Mais quand les gauches scandinaves, britanniques ou allemandes évoluent vers plus de fermeté, les Français s’y refusent toujours. "Notre position demeure convenue alors que nous aurions intérêt à reprendre l’offensive sur ce sujet", admet Luc Broussy, président du conseil national du PS. "Depuis toujours, le PS fait en sorte que cette question sorte du débat public puisqu’il considère qu’il n’y a que des coups à prendre. Ce qui les a conduits à la fin des années 1980 à rechercher un consensus autour de "l’intégration", résume le politiste Pierre-Nicolas Baudot, spécialiste du PS et de "la politisation de la question immigrée". Pour le reste, ils ont promu un antiracisme "moral" sans toutefois produire de programme d’ampleur sur ce sujet". "Au’Français-immigrés même patron, même combat', les socialistes ont ainsi substitué un soutien aux’racisés', pour reprendre le vocabulaire d’Olivier Faure, un objectif qui ne peut aider ceux qui n’ont que leur force de travail à vendre, à avoir conscience de leur commune situation", observe Didier Leschi, directeur général de l’Office français de l’immigration et de l’intégration (OFII).
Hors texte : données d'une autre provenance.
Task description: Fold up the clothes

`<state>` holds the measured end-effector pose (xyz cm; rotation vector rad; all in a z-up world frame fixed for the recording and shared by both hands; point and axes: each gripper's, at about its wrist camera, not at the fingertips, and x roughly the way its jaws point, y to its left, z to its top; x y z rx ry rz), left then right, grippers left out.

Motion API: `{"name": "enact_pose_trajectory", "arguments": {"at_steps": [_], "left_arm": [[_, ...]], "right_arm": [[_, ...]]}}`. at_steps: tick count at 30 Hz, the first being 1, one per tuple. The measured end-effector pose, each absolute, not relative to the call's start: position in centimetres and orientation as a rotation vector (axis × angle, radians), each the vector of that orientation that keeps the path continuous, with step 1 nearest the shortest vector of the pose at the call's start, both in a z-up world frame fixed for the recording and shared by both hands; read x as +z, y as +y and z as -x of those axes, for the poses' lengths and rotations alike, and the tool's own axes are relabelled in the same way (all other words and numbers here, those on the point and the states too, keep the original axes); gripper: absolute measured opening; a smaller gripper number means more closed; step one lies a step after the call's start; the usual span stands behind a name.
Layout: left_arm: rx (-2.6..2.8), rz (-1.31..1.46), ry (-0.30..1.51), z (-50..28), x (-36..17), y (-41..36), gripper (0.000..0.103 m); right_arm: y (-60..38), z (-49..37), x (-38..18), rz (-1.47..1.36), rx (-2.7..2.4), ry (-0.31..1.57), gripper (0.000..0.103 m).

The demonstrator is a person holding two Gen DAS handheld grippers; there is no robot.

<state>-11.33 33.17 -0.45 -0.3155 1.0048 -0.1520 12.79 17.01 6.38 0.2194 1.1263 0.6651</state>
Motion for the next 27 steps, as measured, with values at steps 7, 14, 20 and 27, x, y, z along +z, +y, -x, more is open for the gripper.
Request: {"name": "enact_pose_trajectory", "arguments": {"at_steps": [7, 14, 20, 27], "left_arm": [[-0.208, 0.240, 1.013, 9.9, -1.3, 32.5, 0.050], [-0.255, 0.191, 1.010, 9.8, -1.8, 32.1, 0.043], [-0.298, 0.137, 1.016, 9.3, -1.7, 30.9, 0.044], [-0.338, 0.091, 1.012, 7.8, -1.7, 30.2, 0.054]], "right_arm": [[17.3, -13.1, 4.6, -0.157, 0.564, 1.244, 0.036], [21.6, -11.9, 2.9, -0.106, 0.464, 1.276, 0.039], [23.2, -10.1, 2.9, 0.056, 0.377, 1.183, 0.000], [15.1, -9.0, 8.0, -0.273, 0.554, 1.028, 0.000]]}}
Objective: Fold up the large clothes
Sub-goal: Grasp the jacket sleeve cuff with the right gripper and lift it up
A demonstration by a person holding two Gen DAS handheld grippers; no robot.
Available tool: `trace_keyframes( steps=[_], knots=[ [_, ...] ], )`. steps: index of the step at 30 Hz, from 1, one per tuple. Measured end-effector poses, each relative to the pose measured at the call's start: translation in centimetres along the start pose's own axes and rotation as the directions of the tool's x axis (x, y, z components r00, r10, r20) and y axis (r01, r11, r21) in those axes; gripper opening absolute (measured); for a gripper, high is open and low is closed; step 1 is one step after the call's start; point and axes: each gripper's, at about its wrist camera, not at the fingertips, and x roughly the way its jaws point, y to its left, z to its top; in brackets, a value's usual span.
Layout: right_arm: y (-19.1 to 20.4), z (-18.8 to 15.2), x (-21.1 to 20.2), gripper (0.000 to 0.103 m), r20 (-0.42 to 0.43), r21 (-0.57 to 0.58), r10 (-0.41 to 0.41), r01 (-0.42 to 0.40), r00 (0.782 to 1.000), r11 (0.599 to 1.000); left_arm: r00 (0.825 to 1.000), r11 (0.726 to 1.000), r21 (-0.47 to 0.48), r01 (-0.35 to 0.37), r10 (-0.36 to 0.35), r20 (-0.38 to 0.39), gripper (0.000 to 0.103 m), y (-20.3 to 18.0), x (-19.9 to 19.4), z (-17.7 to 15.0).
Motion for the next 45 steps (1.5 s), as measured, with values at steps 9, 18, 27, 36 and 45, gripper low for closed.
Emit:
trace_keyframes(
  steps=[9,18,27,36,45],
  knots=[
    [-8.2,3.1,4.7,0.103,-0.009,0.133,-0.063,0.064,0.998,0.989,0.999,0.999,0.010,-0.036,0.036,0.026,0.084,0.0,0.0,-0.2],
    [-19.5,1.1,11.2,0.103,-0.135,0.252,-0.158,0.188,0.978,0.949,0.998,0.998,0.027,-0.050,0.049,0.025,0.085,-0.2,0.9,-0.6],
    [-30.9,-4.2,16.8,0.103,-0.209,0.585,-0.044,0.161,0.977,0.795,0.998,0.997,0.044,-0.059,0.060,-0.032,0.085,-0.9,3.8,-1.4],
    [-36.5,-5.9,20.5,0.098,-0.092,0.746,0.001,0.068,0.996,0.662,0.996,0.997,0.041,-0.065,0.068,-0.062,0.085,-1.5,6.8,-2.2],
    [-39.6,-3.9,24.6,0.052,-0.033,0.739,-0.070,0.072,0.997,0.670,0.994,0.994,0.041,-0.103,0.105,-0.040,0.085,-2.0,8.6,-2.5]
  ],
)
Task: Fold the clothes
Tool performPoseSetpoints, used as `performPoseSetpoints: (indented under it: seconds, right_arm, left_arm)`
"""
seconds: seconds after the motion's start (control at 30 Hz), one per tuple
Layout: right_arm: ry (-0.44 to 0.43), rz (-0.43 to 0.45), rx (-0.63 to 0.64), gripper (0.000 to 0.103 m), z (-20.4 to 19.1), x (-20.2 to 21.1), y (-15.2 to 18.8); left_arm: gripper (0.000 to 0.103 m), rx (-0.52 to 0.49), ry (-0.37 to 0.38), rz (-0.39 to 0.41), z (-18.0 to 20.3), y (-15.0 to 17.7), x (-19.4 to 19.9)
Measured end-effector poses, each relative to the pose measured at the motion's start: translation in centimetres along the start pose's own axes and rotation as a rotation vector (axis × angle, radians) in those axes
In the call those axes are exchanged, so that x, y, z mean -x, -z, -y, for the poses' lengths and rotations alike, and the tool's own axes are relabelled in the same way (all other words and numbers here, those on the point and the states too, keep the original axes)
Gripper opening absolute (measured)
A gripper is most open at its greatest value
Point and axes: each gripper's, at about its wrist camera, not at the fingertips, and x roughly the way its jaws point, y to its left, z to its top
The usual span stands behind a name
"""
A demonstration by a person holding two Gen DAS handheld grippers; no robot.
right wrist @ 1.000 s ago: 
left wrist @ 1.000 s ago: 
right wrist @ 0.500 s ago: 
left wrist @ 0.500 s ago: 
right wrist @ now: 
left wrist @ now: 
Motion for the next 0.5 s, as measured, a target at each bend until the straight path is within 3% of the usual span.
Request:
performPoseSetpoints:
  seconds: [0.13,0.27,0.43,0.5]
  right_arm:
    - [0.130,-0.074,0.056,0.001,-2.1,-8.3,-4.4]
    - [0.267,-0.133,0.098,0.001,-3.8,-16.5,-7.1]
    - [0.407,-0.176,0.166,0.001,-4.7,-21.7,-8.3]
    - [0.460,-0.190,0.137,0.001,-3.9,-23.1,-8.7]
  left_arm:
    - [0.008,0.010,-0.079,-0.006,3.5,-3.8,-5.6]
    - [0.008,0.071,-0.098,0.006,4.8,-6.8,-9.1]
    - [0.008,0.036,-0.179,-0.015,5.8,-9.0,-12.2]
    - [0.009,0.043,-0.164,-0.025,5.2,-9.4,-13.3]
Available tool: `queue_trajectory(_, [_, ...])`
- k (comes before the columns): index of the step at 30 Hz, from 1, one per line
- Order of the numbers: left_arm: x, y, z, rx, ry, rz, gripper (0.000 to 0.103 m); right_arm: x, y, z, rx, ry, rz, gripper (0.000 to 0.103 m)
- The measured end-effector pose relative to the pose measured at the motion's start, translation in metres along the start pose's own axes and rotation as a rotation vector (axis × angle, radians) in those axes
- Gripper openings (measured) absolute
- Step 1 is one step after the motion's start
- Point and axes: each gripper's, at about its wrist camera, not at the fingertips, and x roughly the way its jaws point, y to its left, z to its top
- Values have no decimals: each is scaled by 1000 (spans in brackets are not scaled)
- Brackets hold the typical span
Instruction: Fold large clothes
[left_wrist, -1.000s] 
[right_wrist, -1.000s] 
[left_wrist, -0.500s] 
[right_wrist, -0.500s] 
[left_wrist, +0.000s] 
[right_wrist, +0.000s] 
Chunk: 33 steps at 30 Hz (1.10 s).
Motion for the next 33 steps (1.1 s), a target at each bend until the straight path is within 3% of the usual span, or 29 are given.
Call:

Une partie de la gauche intellectuelle - certains contributeurs à la Fondation Jean-Jaurès - incite les sociaux-démocrates français au tour de vis migratoire. Dans une note pour le think tank, Bassem Asseh et Daniel Szeftel appellent la gauche à accepter la "définition d’orientations pluriannuelles de la politique d’immigration et d’intégration par le Parlement", façon "Mitterrand 1981", histoire de renouer avec "l’héritage historique" du PS. Dans un autre rapport de la même fondation, intitulé "La troisième gauche", Danois, Suédois et Britanniques deviennent des exemples à suivre pour reconquérir les classes populaires. Mais au Parti socialiste un ange est passé, deux fois. Les murs de la "vieille maison" ont en revanche tremblé à la lecture d’un récent éditorial du journal Le Monde. "Si la gauche veut regagner les classes populaires, elle ne peut plus faire l’impasse sur l’immigration", enjoignait le quotidien. Sans être entendu.